**Provided data**.

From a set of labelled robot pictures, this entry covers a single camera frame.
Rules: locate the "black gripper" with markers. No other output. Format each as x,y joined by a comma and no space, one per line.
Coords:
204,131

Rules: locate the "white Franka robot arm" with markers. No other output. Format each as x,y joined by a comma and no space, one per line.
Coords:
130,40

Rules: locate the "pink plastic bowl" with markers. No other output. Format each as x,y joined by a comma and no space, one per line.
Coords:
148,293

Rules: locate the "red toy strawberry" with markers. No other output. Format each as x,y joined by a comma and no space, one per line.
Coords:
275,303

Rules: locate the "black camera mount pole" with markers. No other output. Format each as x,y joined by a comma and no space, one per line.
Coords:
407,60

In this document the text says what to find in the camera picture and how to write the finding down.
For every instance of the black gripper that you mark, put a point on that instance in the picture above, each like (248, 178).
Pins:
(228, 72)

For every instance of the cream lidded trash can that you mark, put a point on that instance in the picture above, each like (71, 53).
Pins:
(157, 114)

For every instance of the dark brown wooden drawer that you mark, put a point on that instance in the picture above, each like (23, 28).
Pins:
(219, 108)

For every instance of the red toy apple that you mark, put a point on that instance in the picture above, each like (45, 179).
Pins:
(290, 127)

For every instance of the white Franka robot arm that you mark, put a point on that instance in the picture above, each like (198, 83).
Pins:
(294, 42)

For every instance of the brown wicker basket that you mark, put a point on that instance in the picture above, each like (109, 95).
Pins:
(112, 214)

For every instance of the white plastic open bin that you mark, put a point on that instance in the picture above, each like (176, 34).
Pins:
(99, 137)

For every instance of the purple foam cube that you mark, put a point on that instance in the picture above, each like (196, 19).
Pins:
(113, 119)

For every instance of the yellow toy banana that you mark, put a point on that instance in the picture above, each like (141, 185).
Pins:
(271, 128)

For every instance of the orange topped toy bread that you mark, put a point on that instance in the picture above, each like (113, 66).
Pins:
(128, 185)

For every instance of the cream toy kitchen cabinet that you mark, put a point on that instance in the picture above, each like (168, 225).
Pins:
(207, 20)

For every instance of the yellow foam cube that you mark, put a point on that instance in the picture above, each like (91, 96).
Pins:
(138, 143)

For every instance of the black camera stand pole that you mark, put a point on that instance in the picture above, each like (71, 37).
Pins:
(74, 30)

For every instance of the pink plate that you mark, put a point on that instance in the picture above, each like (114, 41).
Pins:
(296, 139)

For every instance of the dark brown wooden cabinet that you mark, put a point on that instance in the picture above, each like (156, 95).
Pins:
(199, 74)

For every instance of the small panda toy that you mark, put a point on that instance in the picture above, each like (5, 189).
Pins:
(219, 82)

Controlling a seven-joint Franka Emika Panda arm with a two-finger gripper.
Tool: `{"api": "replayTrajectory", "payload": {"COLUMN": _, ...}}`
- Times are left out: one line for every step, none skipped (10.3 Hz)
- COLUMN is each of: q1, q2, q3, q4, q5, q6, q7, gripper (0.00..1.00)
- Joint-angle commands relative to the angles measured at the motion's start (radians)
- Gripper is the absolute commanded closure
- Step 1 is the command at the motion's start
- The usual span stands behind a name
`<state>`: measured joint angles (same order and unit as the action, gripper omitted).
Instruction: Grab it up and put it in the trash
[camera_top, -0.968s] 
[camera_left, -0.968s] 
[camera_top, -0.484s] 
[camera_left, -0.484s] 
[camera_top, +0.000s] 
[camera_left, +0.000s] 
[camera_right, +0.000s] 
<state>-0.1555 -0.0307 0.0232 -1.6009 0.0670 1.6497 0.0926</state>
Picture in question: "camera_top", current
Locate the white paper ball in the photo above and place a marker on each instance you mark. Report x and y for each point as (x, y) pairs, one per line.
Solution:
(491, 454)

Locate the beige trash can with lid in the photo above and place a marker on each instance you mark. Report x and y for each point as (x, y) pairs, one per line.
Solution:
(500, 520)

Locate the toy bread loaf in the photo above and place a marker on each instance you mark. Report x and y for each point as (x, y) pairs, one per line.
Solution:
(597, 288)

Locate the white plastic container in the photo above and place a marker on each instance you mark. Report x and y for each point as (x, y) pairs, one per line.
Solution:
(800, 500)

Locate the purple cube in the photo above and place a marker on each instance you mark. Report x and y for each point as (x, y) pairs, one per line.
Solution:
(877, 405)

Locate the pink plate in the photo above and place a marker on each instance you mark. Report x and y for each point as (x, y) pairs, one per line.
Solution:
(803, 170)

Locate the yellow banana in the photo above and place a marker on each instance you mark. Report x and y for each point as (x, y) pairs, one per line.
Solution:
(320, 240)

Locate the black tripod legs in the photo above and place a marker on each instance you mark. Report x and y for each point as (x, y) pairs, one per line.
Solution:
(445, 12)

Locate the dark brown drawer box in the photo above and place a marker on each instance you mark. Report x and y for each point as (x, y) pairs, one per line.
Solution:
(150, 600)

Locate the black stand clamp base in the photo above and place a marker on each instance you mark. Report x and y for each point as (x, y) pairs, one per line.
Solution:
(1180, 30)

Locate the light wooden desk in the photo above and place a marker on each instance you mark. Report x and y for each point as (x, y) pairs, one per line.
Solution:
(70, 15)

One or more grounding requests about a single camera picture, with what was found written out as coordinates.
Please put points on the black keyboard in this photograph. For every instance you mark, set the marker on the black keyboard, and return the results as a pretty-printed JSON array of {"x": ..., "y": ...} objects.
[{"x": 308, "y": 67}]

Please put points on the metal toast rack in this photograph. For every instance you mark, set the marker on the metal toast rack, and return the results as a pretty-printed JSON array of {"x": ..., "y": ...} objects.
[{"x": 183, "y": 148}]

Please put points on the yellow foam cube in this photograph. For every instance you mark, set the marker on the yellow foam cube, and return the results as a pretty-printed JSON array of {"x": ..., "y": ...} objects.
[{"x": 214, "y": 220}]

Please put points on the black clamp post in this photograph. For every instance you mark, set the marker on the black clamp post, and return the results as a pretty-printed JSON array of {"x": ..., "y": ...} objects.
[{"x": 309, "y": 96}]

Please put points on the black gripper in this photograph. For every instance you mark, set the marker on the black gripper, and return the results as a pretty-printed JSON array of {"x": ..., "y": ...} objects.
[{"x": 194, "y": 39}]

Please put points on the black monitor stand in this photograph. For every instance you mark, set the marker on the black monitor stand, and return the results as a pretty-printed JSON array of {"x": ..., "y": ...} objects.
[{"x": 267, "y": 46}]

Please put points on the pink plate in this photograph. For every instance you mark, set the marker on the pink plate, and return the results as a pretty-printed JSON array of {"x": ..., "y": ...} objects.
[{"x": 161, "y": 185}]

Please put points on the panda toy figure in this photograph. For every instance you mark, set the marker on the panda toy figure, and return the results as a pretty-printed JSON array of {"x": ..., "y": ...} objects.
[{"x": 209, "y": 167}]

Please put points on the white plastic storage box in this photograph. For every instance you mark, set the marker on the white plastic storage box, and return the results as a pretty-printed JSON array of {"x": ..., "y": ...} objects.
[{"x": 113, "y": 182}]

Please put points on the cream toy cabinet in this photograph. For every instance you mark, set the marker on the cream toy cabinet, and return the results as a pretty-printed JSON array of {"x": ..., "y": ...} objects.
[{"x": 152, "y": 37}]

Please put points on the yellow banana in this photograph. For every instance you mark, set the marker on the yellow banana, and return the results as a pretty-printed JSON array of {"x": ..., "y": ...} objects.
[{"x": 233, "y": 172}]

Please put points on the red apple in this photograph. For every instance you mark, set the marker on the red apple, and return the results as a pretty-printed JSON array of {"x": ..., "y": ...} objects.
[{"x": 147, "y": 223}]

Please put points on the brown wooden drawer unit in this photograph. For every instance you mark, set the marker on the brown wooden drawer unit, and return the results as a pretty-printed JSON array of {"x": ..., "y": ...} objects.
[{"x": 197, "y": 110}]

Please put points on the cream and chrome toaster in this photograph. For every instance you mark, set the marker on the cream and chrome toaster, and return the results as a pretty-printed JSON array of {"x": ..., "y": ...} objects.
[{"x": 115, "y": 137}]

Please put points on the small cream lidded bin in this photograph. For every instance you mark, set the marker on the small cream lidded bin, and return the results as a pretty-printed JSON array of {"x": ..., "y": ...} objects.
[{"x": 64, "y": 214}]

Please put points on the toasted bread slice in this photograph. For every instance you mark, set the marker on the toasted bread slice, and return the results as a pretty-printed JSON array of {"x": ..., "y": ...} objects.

**Work request**. Where does the word "robot" occur in the data? Copy every line that has it.

**Answer below**.
From a set of labelled robot pictures, this entry covers a single camera frame.
Rules: locate the "white Franka robot arm" with markers. No other output. Format each as x,y joined by a comma and no space, one per line.
For every instance of the white Franka robot arm that you mark, put a point on that instance in the picture above, each like (198, 83).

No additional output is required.